19th and 20th Century Sculpture

19th and 20th Century Sculpture

View full screen - View 1 of Lot 82. Orpheus and Eurydice.

Paul-Jean-Baptiste Gasq

Orpheus and Eurydice

Lot Closed

December 9, 02:21 PM GMT

Estimate

30,000 - 50,000 GBP

Lot Details

Description

Paul-Jean-Baptiste Gasq

French

1860 - 1944

Orpheus and Eurydice


signed: P. Gasq, and with a plaque inscribed: PRESQUE AUX PORTES DU JOUR, TROUBLÉ HORS DE LUI-MÊME / IL S'ARRÊTE, IL SE TOURNE..... IL REVOIT CE QU'IL AIME / C'EN EST FAIT UN COUP D'OEIL A DÉTRUIT SON BONHEUR / VIRGILE

bronze, green-brown patina, on a veined red marble base and a red marble and black marble column with ormolu mounts

bronze and base: 120cm., 47 1/4 in.

column: 118cm., 46 1/2 in.

Paul Jean Baptiste Gasq excelled in classical and allegorical subjects.
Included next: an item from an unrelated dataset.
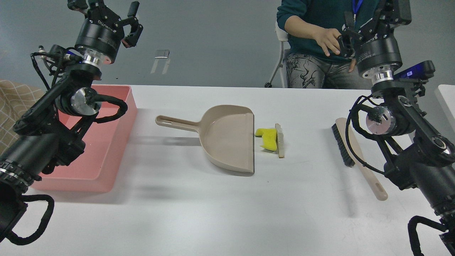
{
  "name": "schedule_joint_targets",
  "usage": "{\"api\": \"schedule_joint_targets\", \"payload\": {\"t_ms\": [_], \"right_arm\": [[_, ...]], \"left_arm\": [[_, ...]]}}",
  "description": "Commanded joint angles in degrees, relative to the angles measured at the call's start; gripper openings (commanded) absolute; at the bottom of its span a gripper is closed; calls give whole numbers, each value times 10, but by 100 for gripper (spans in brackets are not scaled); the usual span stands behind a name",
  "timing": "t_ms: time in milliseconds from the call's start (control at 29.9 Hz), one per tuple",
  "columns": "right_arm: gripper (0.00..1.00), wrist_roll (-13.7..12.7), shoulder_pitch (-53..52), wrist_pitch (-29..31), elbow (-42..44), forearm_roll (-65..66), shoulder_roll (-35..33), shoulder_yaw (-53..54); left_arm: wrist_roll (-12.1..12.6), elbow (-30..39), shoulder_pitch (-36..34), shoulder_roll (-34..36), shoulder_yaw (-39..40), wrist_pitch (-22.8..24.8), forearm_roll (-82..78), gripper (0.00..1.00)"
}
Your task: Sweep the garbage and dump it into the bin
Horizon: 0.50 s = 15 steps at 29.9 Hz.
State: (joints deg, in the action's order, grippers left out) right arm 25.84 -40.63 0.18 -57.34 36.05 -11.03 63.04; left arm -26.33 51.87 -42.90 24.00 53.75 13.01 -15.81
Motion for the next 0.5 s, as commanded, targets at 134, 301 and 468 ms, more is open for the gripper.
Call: {"api": "schedule_joint_targets", "payload": {"t_ms": [134, 301, 468], "right_arm": [[100, 0, -17, 0, 15, -1, -13, -2], [100, 0, -37, -1, 36, -3, -13, -3], [100, -1, -54, 0, 81, -4, -14, -2]], "left_arm": [[1, -4, -2, -4, -33, 0, 0, 99], [-1, -5, -2, -4, -50, -1, 0, 99], [-2, -7, 0, -4, -53, -6, -1, 99]]}}
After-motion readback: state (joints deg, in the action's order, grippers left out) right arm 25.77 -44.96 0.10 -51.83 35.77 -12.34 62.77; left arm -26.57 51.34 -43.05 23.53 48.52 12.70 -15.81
Numbering among his many public commissions are his Médée in marble in the Jardins de Tuileries, as well as L’Art et La Nature to the left of the entrance of the Grand Palais. Both monumental marbles impress with their drama and motion. The present model maintains much of the vitality that characterises Gasq’s public monuments. The tragedy of Orpheus' loss of Eurydice in the underworld is palpable in this languidly dynamic composition, which is presented on an impressive ornate base. The present bronze is a particularly large cast of the model.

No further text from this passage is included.